If desired, this apparatus 1400 can itself further comprise one or more image-capture devices 1404 that are operably coupled to the processing circuit 1401 in order to provide the aforementioned captured image and/or the subsequently accumulated image content. As noted above, this image-capture device 1404 can comprise a depth-imaging platform, such as a stereoscopic platform, that obtains depth information for each pixel that comprises the resultant captured image.
Those skilled in the art will recognize and understand that such an apparatus 1400 may comprise a plurality of physically distinct elements as is suggested by the illustration shown in
Those skilled in the art will appreciate that these teachings provide a highly intuitive yet extremely powerful mechanism by which a relatively unskilled photographer can capture images of desired content that are free from a variety of visual distractions such as sightseeing crowds. These potent benefits are attained in an economical manner and are readily leveraged and scaled to suit a wide variety of implementing platforms and application settings.

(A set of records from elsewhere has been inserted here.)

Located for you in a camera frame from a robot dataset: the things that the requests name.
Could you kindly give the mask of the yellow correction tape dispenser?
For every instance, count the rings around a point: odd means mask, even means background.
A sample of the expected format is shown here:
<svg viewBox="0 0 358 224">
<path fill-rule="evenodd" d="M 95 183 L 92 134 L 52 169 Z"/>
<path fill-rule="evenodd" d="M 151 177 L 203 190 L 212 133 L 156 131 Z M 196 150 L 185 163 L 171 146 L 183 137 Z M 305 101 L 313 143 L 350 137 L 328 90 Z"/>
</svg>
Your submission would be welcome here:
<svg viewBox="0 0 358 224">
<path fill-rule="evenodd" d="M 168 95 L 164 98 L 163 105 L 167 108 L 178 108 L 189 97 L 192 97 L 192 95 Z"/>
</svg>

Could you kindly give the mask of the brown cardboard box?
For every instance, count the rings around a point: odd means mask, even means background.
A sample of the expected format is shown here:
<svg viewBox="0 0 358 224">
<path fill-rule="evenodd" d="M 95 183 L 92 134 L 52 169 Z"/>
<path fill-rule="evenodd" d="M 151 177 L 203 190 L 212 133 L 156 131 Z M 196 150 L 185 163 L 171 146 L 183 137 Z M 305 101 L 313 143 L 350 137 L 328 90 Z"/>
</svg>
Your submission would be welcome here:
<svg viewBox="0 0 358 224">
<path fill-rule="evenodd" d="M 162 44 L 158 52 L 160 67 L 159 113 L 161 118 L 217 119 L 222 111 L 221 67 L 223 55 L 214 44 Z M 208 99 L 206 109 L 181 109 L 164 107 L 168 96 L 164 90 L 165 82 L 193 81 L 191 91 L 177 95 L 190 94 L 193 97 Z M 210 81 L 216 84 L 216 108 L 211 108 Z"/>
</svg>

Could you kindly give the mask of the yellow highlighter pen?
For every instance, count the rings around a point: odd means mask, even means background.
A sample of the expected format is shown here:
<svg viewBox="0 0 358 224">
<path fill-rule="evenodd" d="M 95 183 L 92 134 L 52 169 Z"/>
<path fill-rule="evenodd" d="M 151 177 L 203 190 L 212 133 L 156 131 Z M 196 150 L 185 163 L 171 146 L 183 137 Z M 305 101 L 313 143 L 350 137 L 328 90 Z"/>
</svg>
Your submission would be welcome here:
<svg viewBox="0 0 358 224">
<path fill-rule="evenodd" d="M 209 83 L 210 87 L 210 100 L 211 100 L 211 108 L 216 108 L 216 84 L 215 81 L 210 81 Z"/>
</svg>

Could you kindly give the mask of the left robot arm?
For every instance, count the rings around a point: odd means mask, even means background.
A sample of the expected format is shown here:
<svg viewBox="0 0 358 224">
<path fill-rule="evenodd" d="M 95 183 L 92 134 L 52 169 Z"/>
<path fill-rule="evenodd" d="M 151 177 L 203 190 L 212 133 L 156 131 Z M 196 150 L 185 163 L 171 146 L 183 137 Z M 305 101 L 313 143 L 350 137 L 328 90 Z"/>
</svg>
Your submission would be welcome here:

Those skilled in the art will recognize that a wide variety of modifications, alterations, and combinations can be made with respect to the above described embodiments without departing from the spirit and scope of the invention, and that such modifications, alterations, and combinations are to be viewed as being within the ambit of the inventive concept. As one example in this regard, in the examples provided above, the selectable elements are rendered normally while non-selectable elements are rendered in some alternative manner to provide a visual distinction between the two. If desired, this can be reversed, such that the selectable elements are alternatively rendered while the non-selectable elements are shown in a normal format. It would also be possible to render both such elements in a non-normal manner. For example, non-selectable elements can be rendered in a muted fashion while selectable elements are artificially highlighted in some manner to provide an even greater visual differentiation between the two.